Iran accuses US of giving Israel ‘green light’ for consulate attack
Iran’s foreign minister on Monday accused the United States of giving Israel the “green light” for a strike on its consulate building in Syria that killed seven Iranian military officials including two generals.
Hossein Amirabdollahian reiterated Tehran’s vows that it will respond to the attack, widely blamed on Israel, that appeared to signify an escalation of Israel’s targeting of military officials from Iran, which supports militant groups fighting Israel in Gaza, and along its border with Lebanon.
Hezbollah leader Hassan Nasrallah in an address Monday reiterated the Iran-backed group’s support for a Tehran military response to the attack that killed General Mohammad Reza Zahedi, a senior military official in the Iranian Revolutionary Guard’s Quds Force, and worsened fears of the war spiralling into the rest of the Middle East.
I’d like to say with a very loud voice from here in Damascus that America has a responsibility in what happened and must be held responsible
Since the war in Gaza began six months ago, clashes have increased between Israel and Lebanon’s Hezbollah. Hamas, which rules Gaza and attacked Israel on October 7, is also backed by Iran, as well as an umbrella group of Iraqi militias targeting US military bases and positions in Syria and Iraq.
Though Israel has regularly conducted strikes targeting Iranian military officials and allies, Gen Zahedi’s death was the most significant blow for Tehran since a US drone targeted and killed Quds Force chief General Qassim Soleimani in 2020 in Baghdad.
“I’d like to say with a very loud voice from here in Damascus that America has a responsibility in what happened and must be held responsible,” Mr Amirabdollahian told reporters in Damascus during a visit where he met his Syrian counterpart, Faisal Mekdad, who condemned both the strike and Israel’s offensive in Gaza.
Mr Amirabdollahian also met President Bashar Assad, with whom he discussed Gaza and the wider situation in the region, a statement from Mr Assad’s office said.
The Iranian foreign minister, who earlier that day inaugurated the opening of a new consular section in a nearby building, justified his claims by saying that Washington and “two European countries” did not condemn the attack on the diplomatic building.
The Biden administration has insisted that it had no advance knowledge of the airstrike. Washington is Israel’s vital military ally.

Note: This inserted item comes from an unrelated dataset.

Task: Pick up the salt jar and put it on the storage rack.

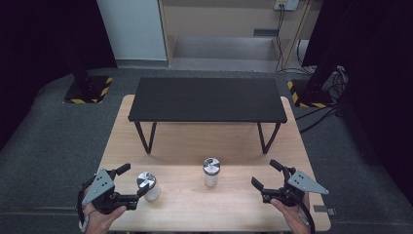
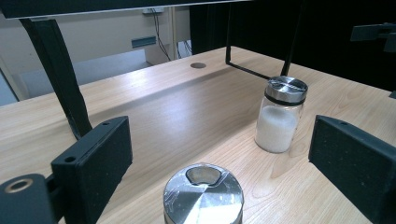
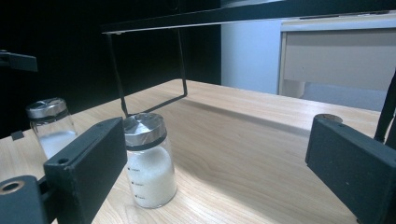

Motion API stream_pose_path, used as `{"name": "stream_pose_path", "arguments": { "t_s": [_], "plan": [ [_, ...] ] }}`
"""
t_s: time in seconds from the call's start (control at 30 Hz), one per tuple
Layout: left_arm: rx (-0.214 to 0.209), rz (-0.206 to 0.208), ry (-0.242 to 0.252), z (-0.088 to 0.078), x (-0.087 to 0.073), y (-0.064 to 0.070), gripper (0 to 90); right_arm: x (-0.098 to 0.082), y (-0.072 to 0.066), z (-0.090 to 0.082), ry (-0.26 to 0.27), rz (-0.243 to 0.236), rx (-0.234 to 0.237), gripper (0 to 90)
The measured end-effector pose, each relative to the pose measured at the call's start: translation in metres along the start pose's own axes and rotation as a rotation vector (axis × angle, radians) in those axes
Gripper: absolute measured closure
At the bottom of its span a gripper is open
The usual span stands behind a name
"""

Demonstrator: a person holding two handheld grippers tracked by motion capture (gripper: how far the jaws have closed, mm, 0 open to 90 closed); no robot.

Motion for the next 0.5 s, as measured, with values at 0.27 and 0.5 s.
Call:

Israel, which rarely acknowledges strikes against Iranian targets, said it had no comment on the strike in the Syrian capital. However, Pentagon spokeswoman Sabrina Singh said last week that the US has assessed Israel was responsible.
Initially after the strikes, Iranian state media said Gen Zahedi led the Quds Force in Lebanon and Syria until 2016.

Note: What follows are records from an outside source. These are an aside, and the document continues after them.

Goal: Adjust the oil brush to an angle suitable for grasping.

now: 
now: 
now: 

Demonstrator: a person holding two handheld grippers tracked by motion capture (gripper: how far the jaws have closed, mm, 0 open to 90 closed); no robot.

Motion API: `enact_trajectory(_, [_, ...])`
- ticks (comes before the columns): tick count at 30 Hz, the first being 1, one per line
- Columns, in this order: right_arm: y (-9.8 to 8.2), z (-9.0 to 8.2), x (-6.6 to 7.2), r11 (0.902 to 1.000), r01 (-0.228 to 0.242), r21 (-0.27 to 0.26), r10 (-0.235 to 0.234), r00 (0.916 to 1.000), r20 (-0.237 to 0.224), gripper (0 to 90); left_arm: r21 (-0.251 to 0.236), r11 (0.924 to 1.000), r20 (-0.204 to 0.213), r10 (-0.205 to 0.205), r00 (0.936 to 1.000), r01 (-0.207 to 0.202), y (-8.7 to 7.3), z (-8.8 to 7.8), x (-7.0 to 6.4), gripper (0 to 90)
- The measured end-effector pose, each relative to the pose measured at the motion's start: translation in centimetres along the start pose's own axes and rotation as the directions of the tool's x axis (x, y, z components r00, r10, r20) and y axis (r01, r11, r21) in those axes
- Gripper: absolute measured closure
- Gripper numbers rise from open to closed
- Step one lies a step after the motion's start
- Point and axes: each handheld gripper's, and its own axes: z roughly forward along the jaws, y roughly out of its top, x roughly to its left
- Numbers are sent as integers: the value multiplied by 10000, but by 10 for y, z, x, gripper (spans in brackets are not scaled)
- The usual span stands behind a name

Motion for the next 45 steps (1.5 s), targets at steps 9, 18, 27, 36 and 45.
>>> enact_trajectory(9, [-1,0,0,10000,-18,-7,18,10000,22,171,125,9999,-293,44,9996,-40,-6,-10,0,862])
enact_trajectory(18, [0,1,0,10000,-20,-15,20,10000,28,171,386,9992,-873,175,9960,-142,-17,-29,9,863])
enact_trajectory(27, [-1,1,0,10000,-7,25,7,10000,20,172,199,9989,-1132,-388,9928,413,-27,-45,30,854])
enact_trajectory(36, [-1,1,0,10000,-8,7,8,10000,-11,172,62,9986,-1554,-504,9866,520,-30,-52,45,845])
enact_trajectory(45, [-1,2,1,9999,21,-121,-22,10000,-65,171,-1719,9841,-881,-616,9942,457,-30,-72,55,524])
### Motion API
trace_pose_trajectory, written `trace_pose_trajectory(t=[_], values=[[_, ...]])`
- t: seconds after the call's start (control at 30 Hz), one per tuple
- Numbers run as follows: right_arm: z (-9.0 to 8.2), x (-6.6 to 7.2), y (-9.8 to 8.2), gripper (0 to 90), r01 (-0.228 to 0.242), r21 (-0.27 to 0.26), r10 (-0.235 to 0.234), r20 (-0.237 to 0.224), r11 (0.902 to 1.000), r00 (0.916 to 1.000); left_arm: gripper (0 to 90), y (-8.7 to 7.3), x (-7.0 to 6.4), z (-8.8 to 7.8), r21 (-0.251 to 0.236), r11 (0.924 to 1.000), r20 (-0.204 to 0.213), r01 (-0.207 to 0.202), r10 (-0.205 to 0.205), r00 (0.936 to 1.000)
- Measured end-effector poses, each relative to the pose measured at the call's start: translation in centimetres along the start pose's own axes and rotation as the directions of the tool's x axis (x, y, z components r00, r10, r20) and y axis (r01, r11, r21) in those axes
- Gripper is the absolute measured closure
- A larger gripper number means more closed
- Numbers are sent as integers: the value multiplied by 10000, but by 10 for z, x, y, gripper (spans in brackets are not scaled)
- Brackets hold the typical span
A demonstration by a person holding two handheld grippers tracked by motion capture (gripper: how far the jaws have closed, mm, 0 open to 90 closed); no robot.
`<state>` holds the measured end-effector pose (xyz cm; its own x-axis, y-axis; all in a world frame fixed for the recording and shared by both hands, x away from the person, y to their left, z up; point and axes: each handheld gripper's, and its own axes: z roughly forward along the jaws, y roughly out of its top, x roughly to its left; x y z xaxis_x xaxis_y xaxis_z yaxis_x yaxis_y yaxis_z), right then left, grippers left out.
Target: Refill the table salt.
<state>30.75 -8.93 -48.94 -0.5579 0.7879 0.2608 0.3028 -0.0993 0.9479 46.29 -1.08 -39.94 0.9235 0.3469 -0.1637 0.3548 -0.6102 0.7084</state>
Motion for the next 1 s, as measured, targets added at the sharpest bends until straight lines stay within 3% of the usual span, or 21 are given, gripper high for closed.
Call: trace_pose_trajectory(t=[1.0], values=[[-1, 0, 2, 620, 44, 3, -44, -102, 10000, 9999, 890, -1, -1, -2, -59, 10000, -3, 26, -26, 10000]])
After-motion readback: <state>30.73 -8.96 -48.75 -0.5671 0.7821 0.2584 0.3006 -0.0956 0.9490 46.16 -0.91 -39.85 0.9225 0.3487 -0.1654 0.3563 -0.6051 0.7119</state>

Then, in a public address Monday, Hezbollah’s Nasrallah said Gen Zahedi was a key figure for the Lebanese group, and had three four-year stints in the tiny Mediterranean country.
Nasrallah, like Syria, and other key allies of Tehran, have said they remain committed to backing Iran.
“It’s a natural right for Iran. It’s natural for the Islamic Republic to conduct this response (to the consulate attack),” Nasrallah said.
Nasrallah said Gen Zahedi’s first involvement was until 2002, overseeing Israel’s withdrawal from southern Lebanon, and helping Hezbollah scale up. Gen Zahedi’s second term covered some of the fiercest fighting in Syria’s uprising turned civil war, where Tehran and Russia played a key role in backing Mr Assad against opposition forces. Gen Zahedi’s final stint began in 2020 and ended when he was killed.
Hezbollah militants and Israeli troops have clashed along the tense Lebanon-Israel border since October 8, the day after the Hamas attack on southern Israel.
Earlier on Monday, Israeli airstrikes over southern Lebanon killed Ali Ahmad Hussein, an elite commander of Hezbollah’s secretive Radwan Force. Hezbollah announced Hussein’s death, but did not give any details on the circumstances or his role with the group in line with how it makes public the deaths of its members.